Data classification is a branch of Artificial Intelligence and has proved itself very useful in constructing a content-based image retrieval system. Data Classification plays an important role in the field of data analysis. Data classification is basically an attempt of labelling an image the appropriate identifiers. For determining these identifiers we specify the area of interest. This specification can be generalized, like considering arbitrarily taken pictures (say, the ones from the internet) for the classification, or may limit to some specific domain, say, medical images or geographical images (remotely sensed images).Image classification is a kind of image annotation, in which involves tagging or indexing the image in linguistic manner. However, image annotation uses far larger vocabulary (number of classes) as compared to image classification. Image classification can be defined as a process of assigning all the pixels contained by a digital image to a particular class from the set of classes on the basis of their characteristics.
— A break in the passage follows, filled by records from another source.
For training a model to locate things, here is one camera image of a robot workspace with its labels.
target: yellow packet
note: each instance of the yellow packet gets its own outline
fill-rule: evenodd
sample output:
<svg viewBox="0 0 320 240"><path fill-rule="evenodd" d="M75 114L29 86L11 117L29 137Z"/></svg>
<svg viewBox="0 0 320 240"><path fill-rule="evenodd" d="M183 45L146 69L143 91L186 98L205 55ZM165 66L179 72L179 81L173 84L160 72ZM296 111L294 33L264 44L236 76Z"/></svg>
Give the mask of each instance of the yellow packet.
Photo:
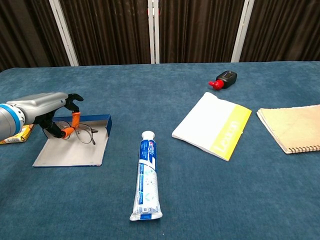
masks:
<svg viewBox="0 0 320 240"><path fill-rule="evenodd" d="M12 143L22 143L27 141L29 138L29 135L31 134L31 131L34 129L34 124L24 125L22 127L21 132L18 134L8 137L5 140L0 141L0 144L12 144Z"/></svg>

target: red bottle cap
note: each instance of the red bottle cap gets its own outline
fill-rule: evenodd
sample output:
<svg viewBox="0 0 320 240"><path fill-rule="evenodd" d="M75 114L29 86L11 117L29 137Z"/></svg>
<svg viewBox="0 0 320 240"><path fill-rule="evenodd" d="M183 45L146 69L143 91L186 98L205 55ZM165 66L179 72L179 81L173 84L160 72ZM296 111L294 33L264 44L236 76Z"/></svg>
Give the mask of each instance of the red bottle cap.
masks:
<svg viewBox="0 0 320 240"><path fill-rule="evenodd" d="M220 90L223 88L225 83L221 79L218 79L216 81L210 81L209 85L212 86L215 90Z"/></svg>

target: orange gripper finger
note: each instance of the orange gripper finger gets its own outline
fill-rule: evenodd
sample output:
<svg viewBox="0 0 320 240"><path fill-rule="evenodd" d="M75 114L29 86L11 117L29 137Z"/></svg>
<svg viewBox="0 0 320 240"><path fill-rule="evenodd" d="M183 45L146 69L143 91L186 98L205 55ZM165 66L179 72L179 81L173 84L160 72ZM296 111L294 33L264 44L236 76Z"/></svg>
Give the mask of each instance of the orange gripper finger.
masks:
<svg viewBox="0 0 320 240"><path fill-rule="evenodd" d="M73 112L72 113L72 127L76 127L80 122L80 112Z"/></svg>
<svg viewBox="0 0 320 240"><path fill-rule="evenodd" d="M62 129L61 131L65 133L64 139L66 139L75 131L75 129L73 127L67 127L65 129Z"/></svg>

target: crest toothpaste
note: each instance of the crest toothpaste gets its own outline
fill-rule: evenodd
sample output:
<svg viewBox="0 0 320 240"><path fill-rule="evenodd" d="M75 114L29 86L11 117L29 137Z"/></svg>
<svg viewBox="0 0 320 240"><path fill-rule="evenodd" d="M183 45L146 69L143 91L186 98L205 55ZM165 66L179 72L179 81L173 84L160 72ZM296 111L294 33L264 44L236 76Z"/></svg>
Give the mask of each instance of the crest toothpaste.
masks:
<svg viewBox="0 0 320 240"><path fill-rule="evenodd" d="M131 221L162 217L158 197L157 150L152 131L142 133Z"/></svg>

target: white pole
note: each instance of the white pole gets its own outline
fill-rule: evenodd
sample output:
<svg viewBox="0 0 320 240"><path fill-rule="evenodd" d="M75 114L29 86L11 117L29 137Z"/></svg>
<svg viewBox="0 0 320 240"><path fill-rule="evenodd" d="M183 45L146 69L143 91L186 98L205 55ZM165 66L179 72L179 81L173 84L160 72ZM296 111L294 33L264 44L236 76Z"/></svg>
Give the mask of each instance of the white pole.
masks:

Actually need to distinguish between two types of classes: information classes and spectral classes. i) Information classes: It is the area of interest or the content that the analyst is particularly trying to identify in the given imagery, for example, different kinds of crops, different types of forests or different species of trees, different rock types or geological areas, etc. ii) Spectral classes: It contains the groups of pixels that are uniform (or almost-similar) with respect to their reflectance and brightness values corresponding to the different spectral channels of the data. For a successful classification the prime requirements are the suitable classification system with the sufficient number of training samples. Three major problems that were identified by Foody [14], when the data used was of a medium spatial resolution, for the purpose of vegetation classifications defining proper hierarchical levels for the purpose of mapping. Defining a variety of land-cover units that are discernible by the selected data.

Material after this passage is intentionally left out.